Born babies may sometimes feature bony protrusions at the base of their spine that have been described as vestigial tails; these bony protrusions have been reported as vestiges of our long-gone evolutionary ancestors’ tails; however, it is actually caused by birth defects which results in abnormal spinal cord development, often associated with spina bifida or meningocele; this condition is commonly referred to as pseudotails.
As with many birth defects, having a pseudotail can have serious health implications. Therefore, doctors suggest having these babies examined by an experienced neurosurgeon who will assess any tethering issues or any spinal problems and provide appropriate care while offering hope of positive results.
These cases have been reported by various countries worldwide and generated great excitement and speculation in the media. However, true human tails are extremely rare occurrences with only 40 cases documented worldwide so far. Soft protrusions at the base of the back that appear finger-like are called tails; males seem more likely than females to exhibit them and tend to develop them alongside underlying spinal dysraphism.
Although caudal appendages are relatively rare, they are relatively straightforward to treat and removal should cause minimal trauma to patients. Indeed, this operation may even be less invasive than performing a coccyxectomy (the removal of the coccyx). Surgical treatment entails both the removal and correction of the pseudotail. These patients should undergo an MRI study to confirm the presence of a tethered spinal chord and assess for additional areas of pathology such as spondylolysis or herniated discs that require surgical correction.
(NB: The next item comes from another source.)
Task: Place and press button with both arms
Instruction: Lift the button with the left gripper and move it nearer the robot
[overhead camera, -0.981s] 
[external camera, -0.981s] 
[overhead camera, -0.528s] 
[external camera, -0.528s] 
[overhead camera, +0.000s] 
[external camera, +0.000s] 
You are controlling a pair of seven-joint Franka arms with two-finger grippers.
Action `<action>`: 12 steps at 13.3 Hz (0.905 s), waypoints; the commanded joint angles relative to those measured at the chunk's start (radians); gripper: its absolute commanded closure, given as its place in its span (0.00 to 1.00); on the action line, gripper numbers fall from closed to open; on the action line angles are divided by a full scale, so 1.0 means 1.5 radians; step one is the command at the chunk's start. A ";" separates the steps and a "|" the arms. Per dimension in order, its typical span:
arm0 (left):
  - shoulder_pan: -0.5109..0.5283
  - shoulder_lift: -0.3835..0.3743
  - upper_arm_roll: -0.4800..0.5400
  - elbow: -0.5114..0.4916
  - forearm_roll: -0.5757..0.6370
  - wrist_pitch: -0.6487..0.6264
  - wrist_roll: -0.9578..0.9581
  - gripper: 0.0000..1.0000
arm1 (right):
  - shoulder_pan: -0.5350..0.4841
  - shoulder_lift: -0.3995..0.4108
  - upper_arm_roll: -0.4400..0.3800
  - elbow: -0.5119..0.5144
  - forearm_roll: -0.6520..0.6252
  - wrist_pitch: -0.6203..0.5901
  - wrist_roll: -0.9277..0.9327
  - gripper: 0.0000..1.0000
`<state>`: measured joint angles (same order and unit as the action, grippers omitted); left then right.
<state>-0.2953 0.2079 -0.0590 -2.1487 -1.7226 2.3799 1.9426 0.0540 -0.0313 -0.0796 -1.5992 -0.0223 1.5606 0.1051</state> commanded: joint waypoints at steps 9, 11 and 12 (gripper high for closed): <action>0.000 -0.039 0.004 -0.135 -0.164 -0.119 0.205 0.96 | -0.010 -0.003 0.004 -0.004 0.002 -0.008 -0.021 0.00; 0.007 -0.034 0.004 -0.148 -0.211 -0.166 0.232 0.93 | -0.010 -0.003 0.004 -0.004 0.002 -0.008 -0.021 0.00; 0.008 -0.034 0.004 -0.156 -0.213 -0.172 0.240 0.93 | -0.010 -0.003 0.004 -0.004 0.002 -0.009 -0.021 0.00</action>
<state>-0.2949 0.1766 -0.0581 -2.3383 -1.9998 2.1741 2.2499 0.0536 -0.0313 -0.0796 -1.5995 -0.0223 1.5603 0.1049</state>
But sometimes children with pseudotails refuse to have them removed due to cultural beliefs or fear of rejection. In such instances, it is vitally important that education and information regarding these anomalies is provided so they can be accurately diagnosed and treated.
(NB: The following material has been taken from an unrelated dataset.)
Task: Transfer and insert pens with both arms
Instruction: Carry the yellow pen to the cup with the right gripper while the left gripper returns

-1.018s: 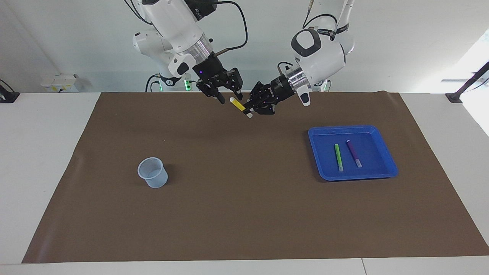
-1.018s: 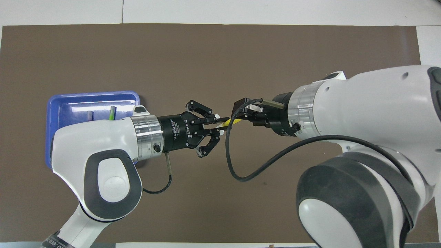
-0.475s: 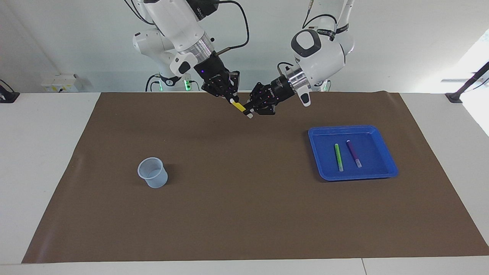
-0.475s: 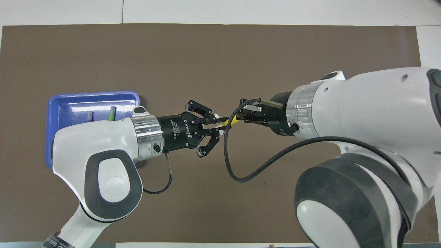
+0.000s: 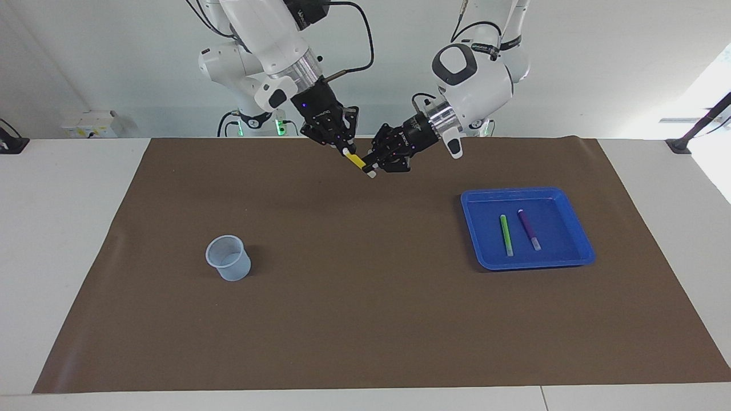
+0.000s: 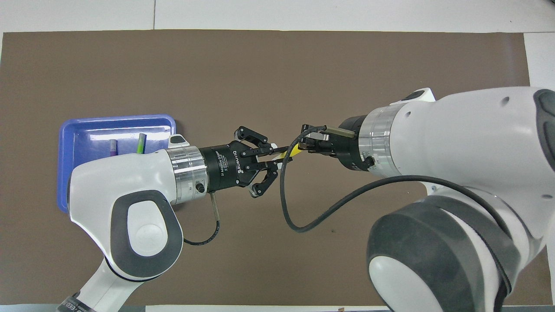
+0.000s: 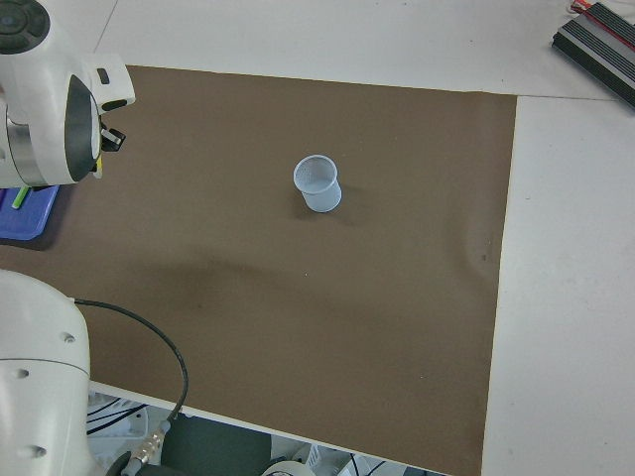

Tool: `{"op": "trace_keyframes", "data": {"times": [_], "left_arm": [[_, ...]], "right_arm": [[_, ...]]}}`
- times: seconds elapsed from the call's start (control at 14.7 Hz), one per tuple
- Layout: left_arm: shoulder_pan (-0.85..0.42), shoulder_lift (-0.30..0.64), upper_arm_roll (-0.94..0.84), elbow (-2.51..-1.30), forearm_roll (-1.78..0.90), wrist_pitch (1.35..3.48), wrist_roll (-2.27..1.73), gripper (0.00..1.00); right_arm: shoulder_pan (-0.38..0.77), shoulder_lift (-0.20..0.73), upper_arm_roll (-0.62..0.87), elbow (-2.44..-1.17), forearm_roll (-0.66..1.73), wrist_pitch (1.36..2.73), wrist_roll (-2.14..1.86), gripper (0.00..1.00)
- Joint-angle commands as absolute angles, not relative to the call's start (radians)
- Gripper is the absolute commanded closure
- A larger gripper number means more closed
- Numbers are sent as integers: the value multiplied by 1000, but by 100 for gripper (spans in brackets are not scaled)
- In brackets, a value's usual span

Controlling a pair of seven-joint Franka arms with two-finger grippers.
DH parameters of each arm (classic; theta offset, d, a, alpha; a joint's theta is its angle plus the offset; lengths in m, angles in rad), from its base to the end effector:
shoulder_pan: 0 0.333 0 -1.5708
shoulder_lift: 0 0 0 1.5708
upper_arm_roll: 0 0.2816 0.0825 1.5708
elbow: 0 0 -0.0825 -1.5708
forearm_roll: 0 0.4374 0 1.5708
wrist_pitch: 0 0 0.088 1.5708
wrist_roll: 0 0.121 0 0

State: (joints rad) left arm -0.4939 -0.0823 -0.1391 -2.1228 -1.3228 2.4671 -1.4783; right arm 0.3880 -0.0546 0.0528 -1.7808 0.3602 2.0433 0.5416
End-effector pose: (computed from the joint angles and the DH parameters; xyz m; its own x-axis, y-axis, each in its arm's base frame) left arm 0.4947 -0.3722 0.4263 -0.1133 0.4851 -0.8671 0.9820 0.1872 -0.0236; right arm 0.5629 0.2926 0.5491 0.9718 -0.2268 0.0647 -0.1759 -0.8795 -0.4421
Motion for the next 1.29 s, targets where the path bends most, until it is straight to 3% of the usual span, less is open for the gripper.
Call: {"op": "trace_keyframes", "data": {"times": [0.0, 0.34, 0.75, 1.22], "left_arm": [[-514, -106, -126, -2151, -1350, 2487, -1445, 0], [-514, -106, -124, -2151, -1350, 2487, -1445, 0], [-482, -106, -120, -2157, -1329, 2470, -1447, 0], [-339, -100, -120, -2134, -774, 2221, -1430, 0]], "right_arm": [[382, -64, 49, -1796, 327, 2062, 537, 100], [351, -74, 48, -1813, 197, 2034, 457, 100], [151, -100, 48, -1893, 163, 2032, 79, 100], [25, -54, 48, -1950, 29, 2161, -122, 100]]}}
As tadpoles develop into frogs, they usually shed their tails. But sometimes tadpoles may retain this feature and use it for stability in the water or to tap nutrients stored there – much like monkeys who hang from branches by using their tails as swings! This strategy may help tadpoles survive predators in environments with frequent predation.
One study by scientists involved surgically manipulating the depth of Hyla versicolor tadpole tail fins to study their effect on swimming performance and survival rates in captive Hyla versicolor tadpoles. While maximum speed and time to travel 2.5 cm did not differ between groups, those with deeper tail fins did have reduced survival odds after being attacked by fish or dragonfly larvae, leading researchers to theorize that such plasticity promotes adaptive fitness by changing with their environment.
Researchers conducted by another group discovered that relative depth of tadpole fin, rather than length, predicted its burst swimming speed. Their results support their theory that relatively deep tails of predator-induced tadpoles help avoid predation in two ways: either by diverting predator strikes away from vulnerable areas such as head and body regions or by improving performance during burst swim phase.
The team created predator stress by placing tadpoles in a tank with caged dragonfly larvae and measuring corticosterone levels (similar to human cortisol), which increased when under potential predation threat. They then used corticosterone-infused culture dishes to grow disembodied tadpole tails–sure enough, these tails became bigger with time!
However, these changes did not hinder the tadpoles’ abilities to hide from simulated dragonfly larvae or absorb water or forage effectively. Furthermore, canonical correlation analysis was employed by researchers to examine whether there was any direct relationship between morphology and swimming speed of each individual tadpole and swimming speed or whether their deeper tails allowed them to absorb more water or forage more effectively than shallower ones. Finally, even without tails attached, they still survived and thrived in their new environments.